:: Work to complete ::
Give back the full listing verbatim, apart from its images.

:: Recorded data ::

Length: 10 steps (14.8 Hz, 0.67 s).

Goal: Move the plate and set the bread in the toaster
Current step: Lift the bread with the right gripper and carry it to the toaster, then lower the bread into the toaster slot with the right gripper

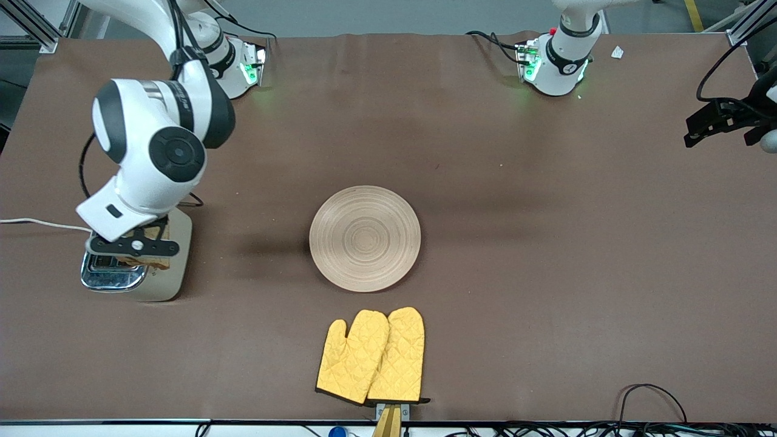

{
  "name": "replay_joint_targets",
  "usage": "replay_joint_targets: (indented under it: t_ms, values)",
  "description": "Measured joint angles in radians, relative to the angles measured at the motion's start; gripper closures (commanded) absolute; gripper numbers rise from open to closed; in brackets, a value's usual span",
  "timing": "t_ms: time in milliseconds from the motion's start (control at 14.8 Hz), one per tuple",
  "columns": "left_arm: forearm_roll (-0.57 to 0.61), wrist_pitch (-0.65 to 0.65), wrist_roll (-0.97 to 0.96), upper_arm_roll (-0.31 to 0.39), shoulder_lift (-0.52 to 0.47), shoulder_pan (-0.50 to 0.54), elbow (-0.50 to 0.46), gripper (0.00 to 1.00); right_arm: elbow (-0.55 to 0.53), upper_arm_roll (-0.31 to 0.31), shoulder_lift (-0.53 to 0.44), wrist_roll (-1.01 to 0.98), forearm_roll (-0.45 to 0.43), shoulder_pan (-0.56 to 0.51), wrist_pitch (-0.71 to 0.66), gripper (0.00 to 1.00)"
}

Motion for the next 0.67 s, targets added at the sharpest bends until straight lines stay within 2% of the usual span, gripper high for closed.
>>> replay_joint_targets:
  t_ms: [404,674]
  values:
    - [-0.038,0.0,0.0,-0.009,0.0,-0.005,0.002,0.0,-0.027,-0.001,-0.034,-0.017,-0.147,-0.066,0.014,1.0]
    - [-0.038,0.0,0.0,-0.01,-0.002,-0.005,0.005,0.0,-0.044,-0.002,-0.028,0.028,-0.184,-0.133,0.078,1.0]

:: Expected answer ::
Length: 10 steps (14.8 Hz, 0.67 s).

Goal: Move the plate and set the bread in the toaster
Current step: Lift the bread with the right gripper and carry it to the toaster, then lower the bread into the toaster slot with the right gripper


{
  "name": "replay_joint_targets",
  "usage": "replay_joint_targets: (indented under it: t_ms, values)",
  "description": "Measured joint angles in radians, relative to the angles measured at the motion's start; gripper closures (commanded) absolute; gripper numbers rise from open to closed; in brackets, a value's usual span",
  "timing": "t_ms: time in milliseconds from the motion's start (control at 14.8 Hz), one per tuple",
  "columns": "left_arm: forearm_roll (-0.57 to 0.61), wrist_pitch (-0.65 to 0.65), wrist_roll (-0.97 to 0.96), upper_arm_roll (-0.31 to 0.39), shoulder_lift (-0.52 to 0.47), shoulder_pan (-0.50 to 0.54), elbow (-0.50 to 0.46), gripper (0.00 to 1.00); right_arm: elbow (-0.55 to 0.53), upper_arm_roll (-0.31 to 0.31), shoulder_lift (-0.53 to 0.44), wrist_roll (-1.01 to 0.98), forearm_roll (-0.45 to 0.43), shoulder_pan (-0.56 to 0.51), wrist_pitch (-0.71 to 0.66), gripper (0.00 to 1.00)"
}

Motion for the next 0.67 s, targets added at the sharpest bends until straight lines stay within 2% of the usual span, gripper high for closed.
>>> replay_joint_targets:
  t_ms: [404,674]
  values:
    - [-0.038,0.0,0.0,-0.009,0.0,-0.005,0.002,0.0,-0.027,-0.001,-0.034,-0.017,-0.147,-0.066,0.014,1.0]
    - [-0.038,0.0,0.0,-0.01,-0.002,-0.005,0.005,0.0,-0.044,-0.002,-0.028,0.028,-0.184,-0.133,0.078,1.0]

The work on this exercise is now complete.